● INSTRUCTIONS TO FOLLOW
Every line of the material is to be set down again without any change.

● AVAILABLE RECORDS
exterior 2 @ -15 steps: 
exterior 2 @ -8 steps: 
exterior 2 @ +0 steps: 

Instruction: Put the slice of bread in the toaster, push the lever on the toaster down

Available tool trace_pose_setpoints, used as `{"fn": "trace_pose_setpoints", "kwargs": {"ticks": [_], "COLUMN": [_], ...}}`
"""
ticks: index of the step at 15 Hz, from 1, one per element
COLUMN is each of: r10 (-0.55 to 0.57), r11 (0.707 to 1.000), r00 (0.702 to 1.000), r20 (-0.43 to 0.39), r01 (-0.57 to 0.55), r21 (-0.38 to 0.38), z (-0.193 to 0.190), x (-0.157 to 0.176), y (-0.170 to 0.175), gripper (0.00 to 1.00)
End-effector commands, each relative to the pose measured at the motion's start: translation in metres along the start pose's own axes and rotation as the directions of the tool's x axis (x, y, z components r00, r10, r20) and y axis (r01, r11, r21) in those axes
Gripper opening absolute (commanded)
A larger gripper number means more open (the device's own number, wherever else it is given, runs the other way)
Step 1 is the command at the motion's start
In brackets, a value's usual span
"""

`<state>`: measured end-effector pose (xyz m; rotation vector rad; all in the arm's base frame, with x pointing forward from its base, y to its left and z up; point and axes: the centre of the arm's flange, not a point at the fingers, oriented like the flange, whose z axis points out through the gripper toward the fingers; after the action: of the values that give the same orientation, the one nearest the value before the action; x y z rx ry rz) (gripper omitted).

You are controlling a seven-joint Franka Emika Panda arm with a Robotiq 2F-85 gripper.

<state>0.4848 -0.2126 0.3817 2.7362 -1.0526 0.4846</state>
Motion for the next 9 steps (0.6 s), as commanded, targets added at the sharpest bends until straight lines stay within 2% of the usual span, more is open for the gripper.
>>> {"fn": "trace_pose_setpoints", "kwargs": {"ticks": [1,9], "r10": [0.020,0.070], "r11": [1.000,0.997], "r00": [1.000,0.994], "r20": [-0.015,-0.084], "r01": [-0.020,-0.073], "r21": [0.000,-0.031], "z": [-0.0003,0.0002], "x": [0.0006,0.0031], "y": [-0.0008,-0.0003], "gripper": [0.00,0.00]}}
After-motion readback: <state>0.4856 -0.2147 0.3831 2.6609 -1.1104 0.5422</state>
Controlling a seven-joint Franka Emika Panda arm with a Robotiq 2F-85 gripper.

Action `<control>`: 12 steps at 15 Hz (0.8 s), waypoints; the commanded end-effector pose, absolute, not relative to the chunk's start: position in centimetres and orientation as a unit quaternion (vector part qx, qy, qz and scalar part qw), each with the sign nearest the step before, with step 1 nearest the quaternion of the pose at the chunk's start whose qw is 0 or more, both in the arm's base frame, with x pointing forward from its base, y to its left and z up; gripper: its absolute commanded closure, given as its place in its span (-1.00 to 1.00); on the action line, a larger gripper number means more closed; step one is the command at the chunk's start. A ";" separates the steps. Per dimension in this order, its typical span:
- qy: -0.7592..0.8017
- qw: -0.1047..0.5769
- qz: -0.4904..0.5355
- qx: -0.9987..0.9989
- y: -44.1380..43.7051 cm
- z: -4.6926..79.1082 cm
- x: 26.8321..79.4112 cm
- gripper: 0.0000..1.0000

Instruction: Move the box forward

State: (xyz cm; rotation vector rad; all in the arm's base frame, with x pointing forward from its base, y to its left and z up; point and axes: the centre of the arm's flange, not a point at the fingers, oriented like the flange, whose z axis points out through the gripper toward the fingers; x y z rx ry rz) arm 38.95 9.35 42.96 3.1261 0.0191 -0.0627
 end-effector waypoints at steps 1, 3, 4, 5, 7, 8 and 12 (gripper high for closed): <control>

● ANSWER TO THIS TASK
exterior 2 @ -15 steps: 
exterior 2 @ -8 steps: 
exterior 2 @ +0 steps: 

Instruction: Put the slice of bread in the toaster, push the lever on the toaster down

Available tool trace_pose_setpoints, used as `{"fn": "trace_pose_setpoints", "kwargs": {"ticks": [_], "COLUMN": [_], ...}}`
"""
ticks: index of the step at 15 Hz, from 1, one per element
COLUMN is each of: r10 (-0.55 to 0.57), r11 (0.707 to 1.000), r00 (0.702 to 1.000), r20 (-0.43 to 0.39), r01 (-0.57 to 0.55), r21 (-0.38 to 0.38), z (-0.193 to 0.190), x (-0.157 to 0.176), y (-0.170 to 0.175), gripper (0.00 to 1.00)
End-effector commands, each relative to the pose measured at the motion's start: translation in metres along the start pose's own axes and rotation as the directions of the tool's x axis (x, y, z components r00, r10, r20) and y axis (r01, r11, r21) in those axes
Gripper opening absolute (commanded)
A larger gripper number means more open (the device's own number, wherever else it is given, runs the other way)
Step 1 is the command at the motion's start
In brackets, a value's usual span
"""

`<state>`: measured end-effector pose (xyz m; rotation vector rad; all in the arm's base frame, with x pointing forward from its base, y to its left and z up; point and axes: the centre of the arm's flange, not a point at the fingers, oriented like the flange, whose z axis points out through the gripper toward the fingers; after the action: of the values that give the same orientation, the one nearest the value before the action; x y z rx ry rz) (gripper omitted).

You are controlling a seven-joint Franka Emika Panda arm with a Robotiq 2F-85 gripper.

<state>0.4848 -0.2126 0.3817 2.7362 -1.0526 0.4846</state>
Motion for the next 9 steps (0.6 s), as commanded, targets added at the sharpest bends until straight lines stay within 2% of the usual span, more is open for the gripper.
>>> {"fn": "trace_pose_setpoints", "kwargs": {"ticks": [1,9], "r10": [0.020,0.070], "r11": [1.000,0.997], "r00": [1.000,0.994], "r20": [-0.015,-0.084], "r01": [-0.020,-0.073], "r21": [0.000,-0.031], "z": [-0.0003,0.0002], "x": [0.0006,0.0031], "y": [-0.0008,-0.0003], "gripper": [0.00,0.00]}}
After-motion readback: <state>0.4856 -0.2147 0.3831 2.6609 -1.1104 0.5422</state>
Controlling a seven-joint Franka Emika Panda arm with a Robotiq 2F-85 gripper.

Action `<control>`: 12 steps at 15 Hz (0.8 s), waypoints; the commanded end-effector pose, absolute, not relative to the chunk's start: position in centimetres and orientation as a unit quaternion (vector part qx, qy, qz and scalar part qw), each with the sign nearest the step before, with step 1 nearest the quaternion of the pose at the chunk's start whose qw is 0 or more, both in the arm's base frame, with x pointing forward from its base, y to its left and z up; gripper: its absolute commanded closure, given as its place in its span (-1.00 to 1.00); on the action line, a larger gripper number means more closed; step one is the command at the chunk's start. A ";" separates the steps. Per dimension in this order, its typical span:
- qy: -0.7592..0.8017
- qw: -0.1047..0.5769
- qz: -0.4904..0.5355
- qx: -0.9987..0.9989
- y: -44.1380..43.7051 cm
- z: -4.6926..79.1082 cm
- x: 26.8321..79.4112 cm
- gripper: 0.0000..1.0000

Instruction: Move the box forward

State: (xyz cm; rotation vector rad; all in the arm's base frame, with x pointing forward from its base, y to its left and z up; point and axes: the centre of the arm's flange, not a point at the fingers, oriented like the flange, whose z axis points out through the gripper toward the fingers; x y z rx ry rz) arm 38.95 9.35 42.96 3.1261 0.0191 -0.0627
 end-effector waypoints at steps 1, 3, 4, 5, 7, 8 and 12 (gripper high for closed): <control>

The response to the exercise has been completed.